Given the legendary excellence, professionalism and integrity of the Singapore Civil Service, what our Prime Minister said in Singapore about Malaysia sharing  common aspirations on good governance sounds  hollow.  A bad joke, if you like. Latching on to Singapore’s success is a bad idea.
1MBD and related matters show that we have become a regional model what governance is not. It may be too damning for me to say that our country is a basket case of corruption and blatant abuse of power, but the truth is that we are under the leadership of Prime Minister. –Din Merican

Malaysia: Forgive Najib and Fawning Ali Hamsa for they know  not what they are doing

Over the weekend, Singapore celebrated its 50th year as an independent nation and both the Malaysian and Singaporean Prime Ministers toasted each other, writing warm messages in the main English dailies in both countries.
Prime Minister Datuk Seri Najib Razak wrote in Singapore’s Straits Times, and ended with the following paragraph.
“The reality is that we share your aspirations for good governance; for a strong, inclusive and sustainable economy based on sound fundamentals; and for stability, harmony and diversity.”
Great.
Perhaps Tan Sri Dr Ali Hamsa, the Chief Secretary to the Government, can then explain what good governance is when two senior officers from the Malaysian Anti-Corruption Commission (MACC) are treated as ping-pong balls for their “behaviour“.
The officers who were transferred on Friday to the Prime Minister’s Department – MACC Special Operations Division Director Datuk Bahri Mohamad Zin and Strategic Communications Director Datuk Rohaizad Yaakob – have since been reinstated following outcry that the move was a form of harassment amid the agency’s ongoing probe in a former subsidiary of government strategic investor 1Malaysia Development Bhd (1MDB).
They were to have started new postings at the Prime Minister’s Department yesterday but had instead met with Ali, as well as the Director-General of the Public Services Department, where they were given the opportunity to explain their positions.
“It’s just how public officers should behave,” Ali told reporters yesterday at the civil servant’s Hari Raya gathering in Kuching, Sarawak.
Ali, however, would not elaborate on what sort of behaviour he meant and how it was wrong. The Head of the Civil Service also said that the transfers had “nothing to do with the investigation”, referring to the police’s probe into the MACC for alleged leaks of official information on 1MDB.
The shock transfer has further damaged the Najib administration, a week after the Prime Minister reshuffled his Cabinet, sacking UMNO Deputy President Tan Sri Muhyiddin Yassin as the Deputy Prime Minister and party Vice-President Datuk Seri Shafie Apdal as a minister.

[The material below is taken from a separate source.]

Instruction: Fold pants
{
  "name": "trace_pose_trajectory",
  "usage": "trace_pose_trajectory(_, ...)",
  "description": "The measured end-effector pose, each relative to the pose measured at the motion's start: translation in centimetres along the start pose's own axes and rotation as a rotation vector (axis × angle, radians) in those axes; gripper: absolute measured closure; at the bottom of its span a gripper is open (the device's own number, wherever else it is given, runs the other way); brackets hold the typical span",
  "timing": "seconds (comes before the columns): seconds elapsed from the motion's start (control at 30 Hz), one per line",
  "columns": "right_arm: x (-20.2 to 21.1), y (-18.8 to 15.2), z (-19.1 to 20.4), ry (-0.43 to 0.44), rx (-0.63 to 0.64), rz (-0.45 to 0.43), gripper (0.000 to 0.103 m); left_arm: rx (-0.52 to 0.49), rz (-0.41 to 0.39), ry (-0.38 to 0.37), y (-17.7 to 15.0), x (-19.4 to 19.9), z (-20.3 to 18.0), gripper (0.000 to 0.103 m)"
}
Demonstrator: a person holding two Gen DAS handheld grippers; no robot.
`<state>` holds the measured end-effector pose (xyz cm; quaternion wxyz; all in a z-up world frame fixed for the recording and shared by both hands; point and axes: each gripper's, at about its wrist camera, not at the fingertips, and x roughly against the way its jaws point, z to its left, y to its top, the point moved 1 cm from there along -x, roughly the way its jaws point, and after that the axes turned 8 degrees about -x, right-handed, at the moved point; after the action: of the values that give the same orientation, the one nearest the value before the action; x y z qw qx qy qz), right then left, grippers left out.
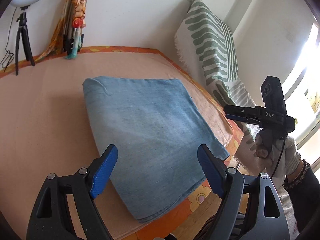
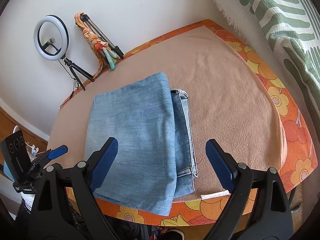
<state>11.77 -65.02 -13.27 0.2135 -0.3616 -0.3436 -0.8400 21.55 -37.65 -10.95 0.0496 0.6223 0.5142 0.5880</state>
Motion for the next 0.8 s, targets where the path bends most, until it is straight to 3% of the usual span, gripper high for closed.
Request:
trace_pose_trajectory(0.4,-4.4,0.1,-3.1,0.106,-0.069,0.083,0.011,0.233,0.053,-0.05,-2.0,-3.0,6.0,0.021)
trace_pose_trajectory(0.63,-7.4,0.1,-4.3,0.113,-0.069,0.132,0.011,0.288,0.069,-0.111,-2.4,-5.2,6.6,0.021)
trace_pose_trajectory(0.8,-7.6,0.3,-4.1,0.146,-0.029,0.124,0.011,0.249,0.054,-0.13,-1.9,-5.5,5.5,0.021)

Attorney-General Tan Sri Abdul Gani Patail was also removed from his post while the Special Branch chief had his contract ended.
In many ways, the MACC transfers and the July 28 sackings came as suddenly as 1MDB found itself with a new boss, banker Arul Kanda, last January 5.No matter how it is explained, it reeks of a government throwing tantrums and re-arranging the furniture of a sinking ship.
Yes, everything that Najib wrote is something that we all can agree on. But his government’s actions are taking us far and away from that, and confidence has evaporated.
Ali and the rest of the civil service have to do better than arbitrary transfers if they want Malaysians to retain whatever little confidence they have in the government. We have a trust deficit that keeps getting higher every day.
It is time the government walked the talk, be it on good governance or the already discarded catchphrase of People First, Performance Now. Mere words cannot match the deeds done.
* Jahabar Sadiq runs The Malaysian Insider.